Notice that for sections A,B the duration is shortened. For C,D,E the duration is extended. When you listen to the samples, the earlier part is spoken faster, and the later part is slower. Notice that at parts where is spoken faster, the frequency slightly increases, on the other hand, frequency decreases when spoken slower. This is because increasing speed of audio shortens the wavelength of all frequencies.

Time Masking

Time Masking causes certain words/phones of the audio to be missing.

Left : Time Warped. Right : Time Masked. Red border shows the missing chunks.
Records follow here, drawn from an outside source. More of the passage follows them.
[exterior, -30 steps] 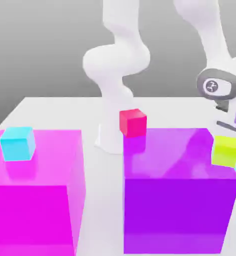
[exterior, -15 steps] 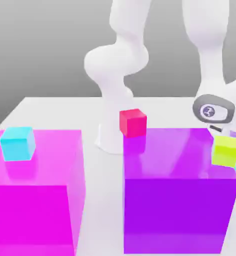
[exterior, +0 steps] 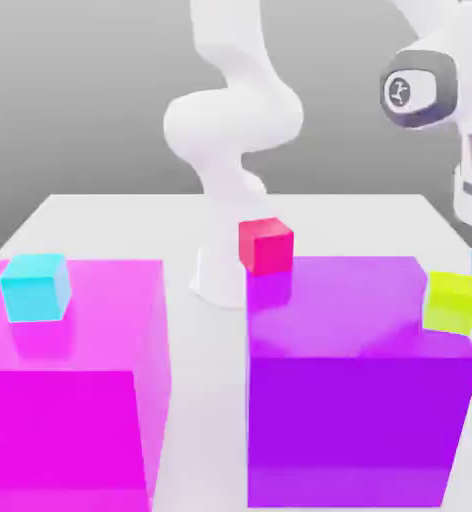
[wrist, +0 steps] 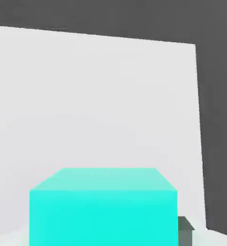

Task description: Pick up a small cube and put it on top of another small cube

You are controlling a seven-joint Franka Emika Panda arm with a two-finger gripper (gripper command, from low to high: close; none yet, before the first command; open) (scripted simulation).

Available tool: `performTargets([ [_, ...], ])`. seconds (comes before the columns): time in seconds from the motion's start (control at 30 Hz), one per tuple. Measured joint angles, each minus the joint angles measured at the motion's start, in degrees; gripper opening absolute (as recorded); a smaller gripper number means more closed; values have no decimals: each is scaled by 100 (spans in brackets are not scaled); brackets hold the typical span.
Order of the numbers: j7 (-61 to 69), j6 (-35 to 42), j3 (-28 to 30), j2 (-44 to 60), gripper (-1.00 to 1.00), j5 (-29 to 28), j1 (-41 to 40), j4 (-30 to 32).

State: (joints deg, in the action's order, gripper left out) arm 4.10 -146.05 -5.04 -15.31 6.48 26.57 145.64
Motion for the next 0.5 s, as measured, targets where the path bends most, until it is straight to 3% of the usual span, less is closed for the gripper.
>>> performTargets([
  [0.5,-1759,2685,1885,-369,-100,-1051,-2895,-1067],
])
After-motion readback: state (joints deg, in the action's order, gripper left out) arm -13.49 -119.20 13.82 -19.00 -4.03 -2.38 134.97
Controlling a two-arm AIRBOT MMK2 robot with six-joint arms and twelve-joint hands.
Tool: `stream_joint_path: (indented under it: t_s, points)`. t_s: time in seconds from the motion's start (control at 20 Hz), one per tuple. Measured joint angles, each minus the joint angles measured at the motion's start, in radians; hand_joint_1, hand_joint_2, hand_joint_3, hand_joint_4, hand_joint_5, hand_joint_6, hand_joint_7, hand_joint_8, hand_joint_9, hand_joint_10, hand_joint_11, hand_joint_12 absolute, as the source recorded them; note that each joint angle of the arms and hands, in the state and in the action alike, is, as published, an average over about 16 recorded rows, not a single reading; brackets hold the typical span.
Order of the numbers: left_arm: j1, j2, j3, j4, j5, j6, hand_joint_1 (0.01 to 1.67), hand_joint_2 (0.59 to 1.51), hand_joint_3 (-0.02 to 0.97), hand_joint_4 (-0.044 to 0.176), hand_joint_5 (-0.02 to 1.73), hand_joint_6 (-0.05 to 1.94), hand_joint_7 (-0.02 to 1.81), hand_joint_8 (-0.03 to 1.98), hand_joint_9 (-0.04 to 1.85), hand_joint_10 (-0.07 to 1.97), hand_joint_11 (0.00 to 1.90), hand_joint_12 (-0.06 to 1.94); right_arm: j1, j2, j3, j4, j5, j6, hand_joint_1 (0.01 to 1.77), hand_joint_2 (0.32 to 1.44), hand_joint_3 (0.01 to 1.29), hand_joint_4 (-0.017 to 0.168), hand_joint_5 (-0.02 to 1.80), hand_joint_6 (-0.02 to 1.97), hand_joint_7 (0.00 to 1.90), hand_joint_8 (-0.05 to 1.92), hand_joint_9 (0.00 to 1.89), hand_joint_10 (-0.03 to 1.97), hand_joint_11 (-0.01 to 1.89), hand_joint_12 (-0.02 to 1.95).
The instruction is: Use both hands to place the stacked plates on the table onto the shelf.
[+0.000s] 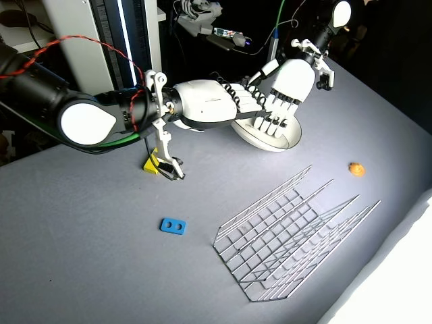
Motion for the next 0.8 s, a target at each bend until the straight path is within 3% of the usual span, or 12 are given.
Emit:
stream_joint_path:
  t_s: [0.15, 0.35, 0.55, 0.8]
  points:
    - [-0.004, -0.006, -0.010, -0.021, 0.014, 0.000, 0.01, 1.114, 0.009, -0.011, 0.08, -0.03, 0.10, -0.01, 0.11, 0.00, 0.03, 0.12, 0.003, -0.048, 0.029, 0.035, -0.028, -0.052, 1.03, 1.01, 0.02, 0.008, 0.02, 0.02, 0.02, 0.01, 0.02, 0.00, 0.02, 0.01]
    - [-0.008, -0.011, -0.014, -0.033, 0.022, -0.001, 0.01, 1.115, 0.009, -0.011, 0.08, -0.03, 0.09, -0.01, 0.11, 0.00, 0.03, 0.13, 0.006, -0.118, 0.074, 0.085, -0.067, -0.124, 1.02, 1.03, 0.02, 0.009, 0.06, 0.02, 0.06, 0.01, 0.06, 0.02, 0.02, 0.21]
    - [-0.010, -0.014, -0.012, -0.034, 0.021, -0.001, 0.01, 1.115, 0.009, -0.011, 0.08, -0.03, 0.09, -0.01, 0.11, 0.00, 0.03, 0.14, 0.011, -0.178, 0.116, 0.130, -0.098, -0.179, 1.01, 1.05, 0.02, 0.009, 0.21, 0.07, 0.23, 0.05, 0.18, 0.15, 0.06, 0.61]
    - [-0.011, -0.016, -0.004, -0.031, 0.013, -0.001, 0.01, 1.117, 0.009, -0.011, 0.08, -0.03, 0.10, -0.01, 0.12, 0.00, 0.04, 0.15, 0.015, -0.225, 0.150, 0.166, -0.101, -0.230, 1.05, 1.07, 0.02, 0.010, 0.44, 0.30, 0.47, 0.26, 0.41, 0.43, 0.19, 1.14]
This happens in real life, especially when we transmit audio over long distances. Certain bits are either corrupted, or missing, causing the audio to be have missing chunks of audio. Of course, as humans we can make out the words when the missing chunks are below a certain threshold level (If the whole word is missing, of course we wouldn’t be able to guess it without context! Of course, there are language modelling to deal with this, but that is another matter). But computers are prone to fail at them. To enable robustness of algorithms to this kind of problems, we perform Time Masking.

Frequency Masking

Frequency Masking causes certain frequency bins of the audio to be missing.

Left : Time Warped. Right : Time Masked. Red border shows the missing frequency.

We want algorithms to be robust to missing frequency bins, as most spoken words are still perceptible without some of the missing frequencies. This means that we don’t depend on all frequencies to be present in order to recognise a word. We want algorithms to have similar kind of robustness, hence we perform Frequency Masking.